Governments fret about money held by oligarchs and create restrictions on air travel; civil society and business reduce sporting and cultural contact and withdraw from investments. But all this is detail, irritations that Putin will have factored in to his diabolical scheme. The big one is an embargo on energy imports. 

Western governments, perhaps unsurprisingly, are reluctant to plug the pipelines, fearing that energy prices will soar and real shortages will occur. A friend of mine just commented "For millions of people gas or oil is their only source of heating in the EU". I replied "For millions of people their home is their only home and the Russians are bombing it".

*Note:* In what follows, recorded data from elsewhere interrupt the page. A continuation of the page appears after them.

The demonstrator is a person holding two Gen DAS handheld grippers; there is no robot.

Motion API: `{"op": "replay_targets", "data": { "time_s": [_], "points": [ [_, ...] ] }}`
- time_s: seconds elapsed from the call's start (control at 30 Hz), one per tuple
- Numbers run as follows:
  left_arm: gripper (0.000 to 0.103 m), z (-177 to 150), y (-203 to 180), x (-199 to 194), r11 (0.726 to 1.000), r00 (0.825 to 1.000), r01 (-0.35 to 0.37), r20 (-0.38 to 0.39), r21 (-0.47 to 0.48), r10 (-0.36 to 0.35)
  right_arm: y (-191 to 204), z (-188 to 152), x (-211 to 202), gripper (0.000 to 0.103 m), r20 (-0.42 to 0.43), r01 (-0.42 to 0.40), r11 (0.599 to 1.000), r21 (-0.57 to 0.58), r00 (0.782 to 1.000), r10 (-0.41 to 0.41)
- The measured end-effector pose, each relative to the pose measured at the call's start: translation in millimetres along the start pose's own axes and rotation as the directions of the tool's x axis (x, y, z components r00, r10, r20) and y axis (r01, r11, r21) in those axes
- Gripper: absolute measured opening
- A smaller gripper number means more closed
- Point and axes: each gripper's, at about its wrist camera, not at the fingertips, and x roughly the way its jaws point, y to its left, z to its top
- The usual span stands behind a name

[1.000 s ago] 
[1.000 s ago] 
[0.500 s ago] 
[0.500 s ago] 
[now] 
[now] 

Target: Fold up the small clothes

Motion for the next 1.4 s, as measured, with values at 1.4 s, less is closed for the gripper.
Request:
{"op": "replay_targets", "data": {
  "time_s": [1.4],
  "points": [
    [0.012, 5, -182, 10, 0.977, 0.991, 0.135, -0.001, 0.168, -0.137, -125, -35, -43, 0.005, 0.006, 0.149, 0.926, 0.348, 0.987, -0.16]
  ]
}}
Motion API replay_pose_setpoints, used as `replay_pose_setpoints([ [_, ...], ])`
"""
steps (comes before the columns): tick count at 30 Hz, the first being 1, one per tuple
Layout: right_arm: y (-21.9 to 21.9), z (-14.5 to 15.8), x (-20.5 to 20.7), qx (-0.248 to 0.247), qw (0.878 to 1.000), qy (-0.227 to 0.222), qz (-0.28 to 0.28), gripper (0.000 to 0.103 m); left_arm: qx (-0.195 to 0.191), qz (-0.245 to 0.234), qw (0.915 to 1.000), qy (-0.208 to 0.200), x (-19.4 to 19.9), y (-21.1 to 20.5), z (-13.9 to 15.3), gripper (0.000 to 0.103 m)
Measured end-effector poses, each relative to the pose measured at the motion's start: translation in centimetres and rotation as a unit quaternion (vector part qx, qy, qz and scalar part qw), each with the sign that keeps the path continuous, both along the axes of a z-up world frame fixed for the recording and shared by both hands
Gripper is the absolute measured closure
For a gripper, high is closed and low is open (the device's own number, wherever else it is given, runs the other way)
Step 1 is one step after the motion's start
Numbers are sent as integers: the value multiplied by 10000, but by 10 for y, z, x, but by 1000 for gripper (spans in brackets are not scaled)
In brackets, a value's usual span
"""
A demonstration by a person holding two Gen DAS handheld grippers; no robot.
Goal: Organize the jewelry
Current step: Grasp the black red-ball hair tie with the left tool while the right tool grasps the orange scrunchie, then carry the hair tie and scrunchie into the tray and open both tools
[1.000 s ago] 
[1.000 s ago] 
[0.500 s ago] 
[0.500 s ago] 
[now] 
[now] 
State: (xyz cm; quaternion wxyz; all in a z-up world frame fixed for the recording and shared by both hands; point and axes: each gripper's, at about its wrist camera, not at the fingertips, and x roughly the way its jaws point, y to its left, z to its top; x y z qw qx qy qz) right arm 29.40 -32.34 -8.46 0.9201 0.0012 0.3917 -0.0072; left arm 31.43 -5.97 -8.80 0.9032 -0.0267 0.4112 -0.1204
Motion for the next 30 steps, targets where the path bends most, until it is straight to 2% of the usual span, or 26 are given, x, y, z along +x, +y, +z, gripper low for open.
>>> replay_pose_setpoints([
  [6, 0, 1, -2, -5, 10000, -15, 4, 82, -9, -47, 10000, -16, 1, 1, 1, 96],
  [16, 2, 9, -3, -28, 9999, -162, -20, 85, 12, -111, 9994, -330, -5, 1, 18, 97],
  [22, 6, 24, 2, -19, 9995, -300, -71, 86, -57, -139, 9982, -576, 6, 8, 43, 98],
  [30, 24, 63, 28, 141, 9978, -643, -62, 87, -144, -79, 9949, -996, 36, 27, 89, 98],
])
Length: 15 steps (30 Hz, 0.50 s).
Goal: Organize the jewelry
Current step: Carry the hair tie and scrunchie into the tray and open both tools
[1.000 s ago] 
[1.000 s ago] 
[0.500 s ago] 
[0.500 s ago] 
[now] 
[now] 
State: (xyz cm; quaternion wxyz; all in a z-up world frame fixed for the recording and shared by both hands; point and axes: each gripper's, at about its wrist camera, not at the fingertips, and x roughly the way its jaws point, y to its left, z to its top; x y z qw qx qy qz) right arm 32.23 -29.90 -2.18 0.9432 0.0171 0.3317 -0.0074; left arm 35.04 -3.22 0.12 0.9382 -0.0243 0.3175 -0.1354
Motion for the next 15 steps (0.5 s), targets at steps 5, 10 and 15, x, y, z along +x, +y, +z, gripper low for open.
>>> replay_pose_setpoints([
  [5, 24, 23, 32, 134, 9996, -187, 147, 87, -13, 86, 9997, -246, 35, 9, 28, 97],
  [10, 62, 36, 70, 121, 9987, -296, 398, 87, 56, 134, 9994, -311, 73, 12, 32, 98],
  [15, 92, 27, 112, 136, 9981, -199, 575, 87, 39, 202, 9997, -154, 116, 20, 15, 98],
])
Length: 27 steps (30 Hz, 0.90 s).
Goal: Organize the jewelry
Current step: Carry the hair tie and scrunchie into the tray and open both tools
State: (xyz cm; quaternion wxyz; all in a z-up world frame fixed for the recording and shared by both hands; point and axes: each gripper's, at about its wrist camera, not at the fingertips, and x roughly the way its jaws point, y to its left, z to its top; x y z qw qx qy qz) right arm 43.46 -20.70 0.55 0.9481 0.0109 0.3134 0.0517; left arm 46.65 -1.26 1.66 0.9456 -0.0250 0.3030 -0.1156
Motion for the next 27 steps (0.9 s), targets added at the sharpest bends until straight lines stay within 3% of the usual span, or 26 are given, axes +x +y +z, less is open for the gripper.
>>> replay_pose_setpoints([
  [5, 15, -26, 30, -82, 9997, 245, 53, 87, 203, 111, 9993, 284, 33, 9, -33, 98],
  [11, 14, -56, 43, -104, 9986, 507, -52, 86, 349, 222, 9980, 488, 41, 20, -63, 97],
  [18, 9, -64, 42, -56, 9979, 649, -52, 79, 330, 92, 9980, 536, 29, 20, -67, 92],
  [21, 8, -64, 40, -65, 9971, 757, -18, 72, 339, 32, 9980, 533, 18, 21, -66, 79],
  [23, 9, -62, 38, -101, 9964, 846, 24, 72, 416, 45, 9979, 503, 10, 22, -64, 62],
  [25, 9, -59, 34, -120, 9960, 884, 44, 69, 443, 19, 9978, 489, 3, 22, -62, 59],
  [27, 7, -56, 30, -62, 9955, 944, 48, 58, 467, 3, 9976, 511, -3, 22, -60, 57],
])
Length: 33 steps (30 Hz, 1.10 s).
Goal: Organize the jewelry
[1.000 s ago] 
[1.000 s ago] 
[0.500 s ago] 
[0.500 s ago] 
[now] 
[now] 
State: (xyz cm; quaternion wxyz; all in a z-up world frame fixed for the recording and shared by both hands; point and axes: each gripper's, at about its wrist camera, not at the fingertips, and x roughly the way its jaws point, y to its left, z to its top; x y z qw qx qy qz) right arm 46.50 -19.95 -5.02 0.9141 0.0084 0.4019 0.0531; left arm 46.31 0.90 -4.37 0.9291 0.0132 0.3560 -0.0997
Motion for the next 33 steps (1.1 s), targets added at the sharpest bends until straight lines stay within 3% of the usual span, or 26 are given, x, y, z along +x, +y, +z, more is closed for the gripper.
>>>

It's good and kind that people are donating their stuff and their money to help Ukrainians, but the real difference we can make is to stop buying their gas and oil. Governments must see to an embargo, but while they look for the political support to act we can show them by using less ourselves. That sends two signals, one to government, to indicate public support for action, and another to the market to reduce the price by lowering demand, and incidentally giving some relief to those least able to afford expensive energy.

We should turn down our thermostats and reduce our travel. That may be hard for some but nothing in comparison to the suffering in Ukraine. If we want to stand with the Ukrainians, as slogans and headlines proclaim, then we need to share the pain and stop benefitting from Russian energy imports.

And, in case it slipped from your attention, there's a Climate Crisis. We'd best get used to not using gas and oil.